## Directions for this task
Give back exactly the stretch of data below from the line holding "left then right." through the line holding "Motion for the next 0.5", both ends included, and leave the remaining lines out.

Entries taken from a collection

..........

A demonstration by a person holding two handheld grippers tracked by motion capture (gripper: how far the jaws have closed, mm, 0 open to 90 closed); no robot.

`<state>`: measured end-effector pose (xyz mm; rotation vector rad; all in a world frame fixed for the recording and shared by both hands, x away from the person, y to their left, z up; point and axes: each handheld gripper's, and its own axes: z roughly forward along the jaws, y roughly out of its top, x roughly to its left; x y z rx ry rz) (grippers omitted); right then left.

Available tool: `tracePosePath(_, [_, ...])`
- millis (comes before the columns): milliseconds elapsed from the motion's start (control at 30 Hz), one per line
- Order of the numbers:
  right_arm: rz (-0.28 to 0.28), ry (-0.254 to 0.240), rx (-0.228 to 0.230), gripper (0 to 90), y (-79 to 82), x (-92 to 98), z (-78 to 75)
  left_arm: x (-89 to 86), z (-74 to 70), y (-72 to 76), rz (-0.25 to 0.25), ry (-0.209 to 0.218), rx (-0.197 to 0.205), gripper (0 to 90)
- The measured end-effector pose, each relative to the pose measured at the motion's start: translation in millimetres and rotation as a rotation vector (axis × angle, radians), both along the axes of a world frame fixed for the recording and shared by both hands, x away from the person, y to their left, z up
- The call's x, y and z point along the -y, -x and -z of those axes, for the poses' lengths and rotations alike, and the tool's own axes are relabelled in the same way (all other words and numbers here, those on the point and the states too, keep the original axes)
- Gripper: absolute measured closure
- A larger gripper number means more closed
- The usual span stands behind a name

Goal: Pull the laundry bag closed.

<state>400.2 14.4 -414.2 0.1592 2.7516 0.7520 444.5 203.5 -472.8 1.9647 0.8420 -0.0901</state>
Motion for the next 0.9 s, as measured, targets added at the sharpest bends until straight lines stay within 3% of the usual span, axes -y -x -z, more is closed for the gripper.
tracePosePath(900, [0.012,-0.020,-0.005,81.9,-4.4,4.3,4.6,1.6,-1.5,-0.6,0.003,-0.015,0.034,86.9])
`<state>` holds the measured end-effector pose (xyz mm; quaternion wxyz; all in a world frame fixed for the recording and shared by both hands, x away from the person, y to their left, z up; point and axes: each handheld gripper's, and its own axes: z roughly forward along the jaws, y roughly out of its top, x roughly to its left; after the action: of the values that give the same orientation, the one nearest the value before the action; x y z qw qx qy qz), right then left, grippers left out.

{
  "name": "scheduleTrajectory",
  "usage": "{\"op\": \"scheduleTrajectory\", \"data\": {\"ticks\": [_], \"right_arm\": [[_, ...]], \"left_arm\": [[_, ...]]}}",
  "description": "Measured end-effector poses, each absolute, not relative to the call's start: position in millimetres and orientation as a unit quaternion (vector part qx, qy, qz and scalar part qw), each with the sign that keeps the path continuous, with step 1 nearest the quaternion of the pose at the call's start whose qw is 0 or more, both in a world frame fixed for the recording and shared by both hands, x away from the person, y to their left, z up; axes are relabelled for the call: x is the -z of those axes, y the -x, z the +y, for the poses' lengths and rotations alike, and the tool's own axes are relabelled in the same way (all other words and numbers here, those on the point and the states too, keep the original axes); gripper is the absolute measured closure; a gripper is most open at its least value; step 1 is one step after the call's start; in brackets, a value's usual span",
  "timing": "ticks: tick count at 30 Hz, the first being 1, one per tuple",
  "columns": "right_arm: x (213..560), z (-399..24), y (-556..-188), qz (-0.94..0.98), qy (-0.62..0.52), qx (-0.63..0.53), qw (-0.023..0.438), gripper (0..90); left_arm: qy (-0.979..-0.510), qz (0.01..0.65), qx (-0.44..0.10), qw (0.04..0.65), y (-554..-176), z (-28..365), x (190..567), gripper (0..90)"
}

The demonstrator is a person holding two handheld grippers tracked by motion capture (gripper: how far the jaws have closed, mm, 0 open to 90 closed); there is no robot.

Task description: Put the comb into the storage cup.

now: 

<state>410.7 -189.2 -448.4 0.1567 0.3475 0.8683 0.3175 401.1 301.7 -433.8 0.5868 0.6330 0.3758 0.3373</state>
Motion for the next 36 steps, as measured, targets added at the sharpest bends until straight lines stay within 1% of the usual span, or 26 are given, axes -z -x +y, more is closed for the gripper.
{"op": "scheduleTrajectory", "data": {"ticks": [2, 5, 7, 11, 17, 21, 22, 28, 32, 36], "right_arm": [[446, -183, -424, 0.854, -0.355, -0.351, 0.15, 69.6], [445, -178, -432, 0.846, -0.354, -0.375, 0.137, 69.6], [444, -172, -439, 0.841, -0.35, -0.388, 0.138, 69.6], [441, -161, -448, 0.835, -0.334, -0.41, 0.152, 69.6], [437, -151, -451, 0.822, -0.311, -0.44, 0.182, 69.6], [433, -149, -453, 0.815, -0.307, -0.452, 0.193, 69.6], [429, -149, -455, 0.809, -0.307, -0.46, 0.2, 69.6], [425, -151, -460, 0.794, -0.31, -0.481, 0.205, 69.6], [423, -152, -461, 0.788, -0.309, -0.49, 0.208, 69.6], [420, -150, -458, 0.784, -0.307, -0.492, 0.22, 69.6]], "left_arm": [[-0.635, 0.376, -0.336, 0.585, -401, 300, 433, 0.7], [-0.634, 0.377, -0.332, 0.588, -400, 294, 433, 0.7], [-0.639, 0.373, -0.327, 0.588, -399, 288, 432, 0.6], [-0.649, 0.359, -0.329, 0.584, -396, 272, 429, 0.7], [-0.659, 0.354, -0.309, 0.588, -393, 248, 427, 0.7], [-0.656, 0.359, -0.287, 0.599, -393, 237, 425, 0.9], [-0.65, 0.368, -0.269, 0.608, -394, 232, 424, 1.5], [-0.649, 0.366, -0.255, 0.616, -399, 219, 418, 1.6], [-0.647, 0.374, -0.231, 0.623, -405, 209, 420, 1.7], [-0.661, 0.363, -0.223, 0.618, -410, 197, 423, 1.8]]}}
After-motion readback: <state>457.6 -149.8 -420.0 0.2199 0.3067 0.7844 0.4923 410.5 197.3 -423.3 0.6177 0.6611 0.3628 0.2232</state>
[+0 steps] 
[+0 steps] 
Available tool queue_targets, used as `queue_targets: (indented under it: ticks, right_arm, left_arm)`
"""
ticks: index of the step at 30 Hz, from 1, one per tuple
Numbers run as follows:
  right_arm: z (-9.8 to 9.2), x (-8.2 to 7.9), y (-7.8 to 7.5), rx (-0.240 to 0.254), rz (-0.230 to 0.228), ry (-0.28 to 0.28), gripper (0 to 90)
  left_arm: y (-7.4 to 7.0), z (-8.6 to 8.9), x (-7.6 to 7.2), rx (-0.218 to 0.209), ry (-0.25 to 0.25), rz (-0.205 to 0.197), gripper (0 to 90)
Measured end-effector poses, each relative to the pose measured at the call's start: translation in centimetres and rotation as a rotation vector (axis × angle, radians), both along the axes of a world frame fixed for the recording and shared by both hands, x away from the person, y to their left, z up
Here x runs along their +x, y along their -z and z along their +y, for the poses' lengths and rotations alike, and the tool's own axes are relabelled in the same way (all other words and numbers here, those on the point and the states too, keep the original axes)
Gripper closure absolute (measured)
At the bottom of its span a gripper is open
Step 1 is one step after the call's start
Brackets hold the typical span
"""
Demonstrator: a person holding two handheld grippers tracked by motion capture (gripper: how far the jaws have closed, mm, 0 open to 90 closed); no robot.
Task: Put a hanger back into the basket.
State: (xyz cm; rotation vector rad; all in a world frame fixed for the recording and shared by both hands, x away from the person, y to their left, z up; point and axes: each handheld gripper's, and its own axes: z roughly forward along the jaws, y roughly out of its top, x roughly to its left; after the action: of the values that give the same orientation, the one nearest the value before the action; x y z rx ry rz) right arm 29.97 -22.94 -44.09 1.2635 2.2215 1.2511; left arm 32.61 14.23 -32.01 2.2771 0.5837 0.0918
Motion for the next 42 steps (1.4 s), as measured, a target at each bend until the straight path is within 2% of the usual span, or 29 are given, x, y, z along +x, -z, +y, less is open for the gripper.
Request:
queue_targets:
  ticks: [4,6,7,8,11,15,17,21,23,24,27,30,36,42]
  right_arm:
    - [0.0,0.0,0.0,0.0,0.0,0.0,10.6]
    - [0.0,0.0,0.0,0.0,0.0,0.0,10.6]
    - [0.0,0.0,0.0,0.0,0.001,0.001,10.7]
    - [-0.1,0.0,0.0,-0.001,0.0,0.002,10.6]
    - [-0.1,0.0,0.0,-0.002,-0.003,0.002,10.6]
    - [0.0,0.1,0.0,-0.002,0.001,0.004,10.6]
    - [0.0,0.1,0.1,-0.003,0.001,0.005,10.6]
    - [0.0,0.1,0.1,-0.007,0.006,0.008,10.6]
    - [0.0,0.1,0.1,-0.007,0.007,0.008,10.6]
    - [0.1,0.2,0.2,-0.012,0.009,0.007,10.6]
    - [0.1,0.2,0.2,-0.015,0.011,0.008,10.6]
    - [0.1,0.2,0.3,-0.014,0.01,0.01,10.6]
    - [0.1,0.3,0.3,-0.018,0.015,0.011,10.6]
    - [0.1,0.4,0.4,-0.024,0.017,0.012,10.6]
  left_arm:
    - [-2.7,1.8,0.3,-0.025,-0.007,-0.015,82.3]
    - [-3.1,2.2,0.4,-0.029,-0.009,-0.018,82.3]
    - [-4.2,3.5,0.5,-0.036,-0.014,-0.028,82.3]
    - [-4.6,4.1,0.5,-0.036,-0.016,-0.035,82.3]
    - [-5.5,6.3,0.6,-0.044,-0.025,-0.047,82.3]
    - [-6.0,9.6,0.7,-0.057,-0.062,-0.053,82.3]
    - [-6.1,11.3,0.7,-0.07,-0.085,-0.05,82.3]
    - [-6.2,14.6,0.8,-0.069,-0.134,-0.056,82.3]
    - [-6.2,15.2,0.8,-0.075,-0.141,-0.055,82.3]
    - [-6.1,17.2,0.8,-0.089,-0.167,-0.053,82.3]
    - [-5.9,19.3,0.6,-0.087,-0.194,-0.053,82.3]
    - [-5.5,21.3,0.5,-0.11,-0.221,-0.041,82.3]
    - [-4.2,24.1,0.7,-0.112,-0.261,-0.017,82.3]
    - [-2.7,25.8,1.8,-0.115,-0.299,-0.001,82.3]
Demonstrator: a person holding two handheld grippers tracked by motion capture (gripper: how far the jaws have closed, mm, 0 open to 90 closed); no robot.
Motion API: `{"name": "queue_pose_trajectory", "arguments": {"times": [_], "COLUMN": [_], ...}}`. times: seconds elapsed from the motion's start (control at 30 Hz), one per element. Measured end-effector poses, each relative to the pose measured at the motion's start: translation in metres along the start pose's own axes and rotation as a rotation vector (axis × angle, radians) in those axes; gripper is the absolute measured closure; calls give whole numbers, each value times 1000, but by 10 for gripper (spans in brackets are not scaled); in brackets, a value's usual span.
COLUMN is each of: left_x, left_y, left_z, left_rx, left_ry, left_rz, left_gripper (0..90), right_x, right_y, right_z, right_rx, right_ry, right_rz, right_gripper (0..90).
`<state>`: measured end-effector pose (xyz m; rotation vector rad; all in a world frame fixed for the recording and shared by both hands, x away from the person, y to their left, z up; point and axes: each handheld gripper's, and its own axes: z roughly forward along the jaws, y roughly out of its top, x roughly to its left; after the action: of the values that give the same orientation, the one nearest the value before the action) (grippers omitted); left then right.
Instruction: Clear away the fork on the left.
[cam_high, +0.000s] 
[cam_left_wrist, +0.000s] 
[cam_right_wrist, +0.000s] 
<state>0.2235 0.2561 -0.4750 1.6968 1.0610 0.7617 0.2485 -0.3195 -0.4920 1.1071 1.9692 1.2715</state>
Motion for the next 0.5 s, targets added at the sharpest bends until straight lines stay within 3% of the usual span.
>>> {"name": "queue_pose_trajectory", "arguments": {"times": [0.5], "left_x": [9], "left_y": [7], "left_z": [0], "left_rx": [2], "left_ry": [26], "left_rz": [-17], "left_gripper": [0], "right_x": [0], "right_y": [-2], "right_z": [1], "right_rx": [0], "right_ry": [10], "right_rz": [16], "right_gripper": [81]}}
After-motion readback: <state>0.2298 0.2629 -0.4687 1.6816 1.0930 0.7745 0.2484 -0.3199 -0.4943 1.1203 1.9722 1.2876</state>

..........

## Exercise output
`<state>`: measured end-effector pose (xyz m; rotation vector rad; all in a world frame fixed for the recording and shared by both hands, x away from the person, y to their left, z up; point and axes: each handheld gripper's, and its own axes: z roughly forward along the jaws, y roughly out of its top, x roughly to its left; after the action: of the values that give the same orientation, the one nearest the value before the action) (grippers omitted); left then right.
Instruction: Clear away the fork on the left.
[cam_high, +0.000s] 
[cam_left_wrist, +0.000s] 
[cam_right_wrist, +0.000s] 
<state>0.2235 0.2561 -0.4750 1.6968 1.0610 0.7617 0.2485 -0.3195 -0.4920 1.1071 1.9692 1.2715</state>
Motion for the next 0.5 s, targets added at the sharpest bends until straight lines stay within 3% of the usual span.

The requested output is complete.